We’ve known for years—generations, even—that music has a calming effect on humans, but until now it wasn’t known whether infants had the mental ability to be enraptured by it as well. “Many studies have looked at how singing and speech affect infants’ attention, but we wanted to know how they affect a baby’s emotional self-control,” says Isabelle Peretz, professor at the University of Montreal’s Center for Research on Brain, Music and Language. “Emotional self-control is obviously not developed in infants, and we believe singing helps babies and children develop this capacity.”

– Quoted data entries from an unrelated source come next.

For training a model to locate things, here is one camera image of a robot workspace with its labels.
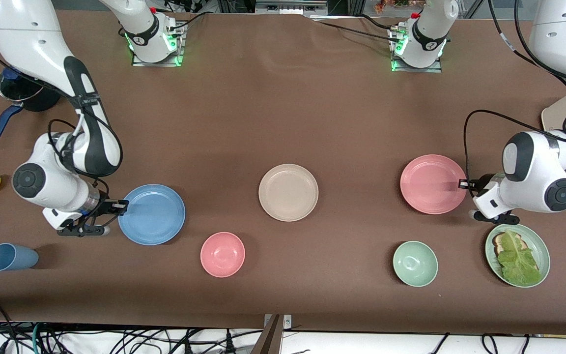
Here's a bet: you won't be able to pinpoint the blue shallow plate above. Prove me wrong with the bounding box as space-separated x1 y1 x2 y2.
118 184 186 245

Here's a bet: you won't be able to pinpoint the pink shallow plate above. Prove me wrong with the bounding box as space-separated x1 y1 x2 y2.
400 154 468 215

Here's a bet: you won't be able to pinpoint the toasted bread slice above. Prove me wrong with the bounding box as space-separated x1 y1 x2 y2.
492 232 524 257

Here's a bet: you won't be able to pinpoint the green lettuce leaf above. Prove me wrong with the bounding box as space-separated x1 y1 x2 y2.
497 229 543 287

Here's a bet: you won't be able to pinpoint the blue cup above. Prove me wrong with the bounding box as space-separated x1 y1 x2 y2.
0 243 39 271

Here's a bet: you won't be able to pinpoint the green plate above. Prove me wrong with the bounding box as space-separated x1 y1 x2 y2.
484 223 551 288

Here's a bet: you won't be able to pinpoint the green bowl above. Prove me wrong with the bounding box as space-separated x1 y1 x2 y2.
393 240 439 287

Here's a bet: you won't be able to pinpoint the pale cutting board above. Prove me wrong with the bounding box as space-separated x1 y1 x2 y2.
541 95 566 132

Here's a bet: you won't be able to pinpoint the pink bowl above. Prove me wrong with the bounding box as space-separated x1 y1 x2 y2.
200 232 246 278

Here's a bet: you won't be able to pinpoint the glass pot lid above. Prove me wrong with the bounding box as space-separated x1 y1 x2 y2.
0 69 44 102

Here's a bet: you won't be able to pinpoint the beige shallow plate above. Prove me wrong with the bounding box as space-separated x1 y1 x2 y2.
258 164 319 222

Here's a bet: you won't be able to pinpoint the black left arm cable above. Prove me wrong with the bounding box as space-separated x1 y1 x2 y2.
463 0 566 185

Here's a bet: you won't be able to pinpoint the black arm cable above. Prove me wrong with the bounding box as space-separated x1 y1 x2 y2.
463 0 566 185
46 111 113 198

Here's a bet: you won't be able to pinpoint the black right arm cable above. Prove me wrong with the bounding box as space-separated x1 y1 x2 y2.
46 111 113 198

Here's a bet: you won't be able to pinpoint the dark saucepan with blue handle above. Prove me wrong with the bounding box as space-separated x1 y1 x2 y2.
0 66 62 146

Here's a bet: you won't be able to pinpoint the teal cable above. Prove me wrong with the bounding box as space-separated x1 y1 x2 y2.
30 322 44 354

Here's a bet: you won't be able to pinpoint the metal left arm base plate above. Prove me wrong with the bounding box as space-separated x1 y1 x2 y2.
391 27 443 73

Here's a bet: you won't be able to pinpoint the tangled black cables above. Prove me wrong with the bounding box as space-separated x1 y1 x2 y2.
0 295 264 354

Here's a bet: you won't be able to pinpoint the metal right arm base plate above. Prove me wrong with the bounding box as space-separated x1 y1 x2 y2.
132 22 184 67

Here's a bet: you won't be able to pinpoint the black left base cable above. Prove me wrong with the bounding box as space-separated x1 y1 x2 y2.
311 15 402 44

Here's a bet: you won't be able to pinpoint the black base cable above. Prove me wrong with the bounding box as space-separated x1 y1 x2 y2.
165 6 211 38
311 15 402 44

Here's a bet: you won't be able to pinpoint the black right base cable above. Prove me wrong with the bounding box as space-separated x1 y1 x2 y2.
165 6 211 38

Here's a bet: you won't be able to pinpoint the metal table bracket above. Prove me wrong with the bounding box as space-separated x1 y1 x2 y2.
263 314 293 329

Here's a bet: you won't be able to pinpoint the aluminium frame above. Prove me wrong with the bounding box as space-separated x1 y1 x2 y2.
255 0 328 16

Her research studied 30 infants aged 6 to 9 months. In order to eliminate the possibility of influence by other factors—sensitivity to a mother’s voice, facial expressions, and connection between performer and baby, for instance—all speech and music were uttered in Turkish, a language that was unfamiliar to the babies; and parents were present, but out of sight. The music used was recorded rather than live, so no points were awarded for an especially talented singer or for social interaction between the singer and child.

When listening to the nursery rhymes, which tend to have a specific range of tones and rhythms, babies remained calm an average of nine minutes. They were calm for roughly half as long when speech—using baby-talk or not—was attempted as a means to sooth them.

“Our findings leave little doubt about the efficacy of singing nursery rhymes for maintaining infants’ composure for extended periods,” Peretz said. “Even in the relatively sterile environment of the testing room—blank walls, dim illumination, no toys, and no human visual or tactile stimulation—the sound of a woman singing prolonged infants’ positive or neutral states and inhibited distress.”

The findings are important because mothers, and Western mothers especially, speak much more often than they sing to their children. Switching to song as a comforting response could mean the difference between a crying baby and a content one.  No worries if you don’t know the words or can’t carry a tune—infants haven’t yet developed the capacity to judge you!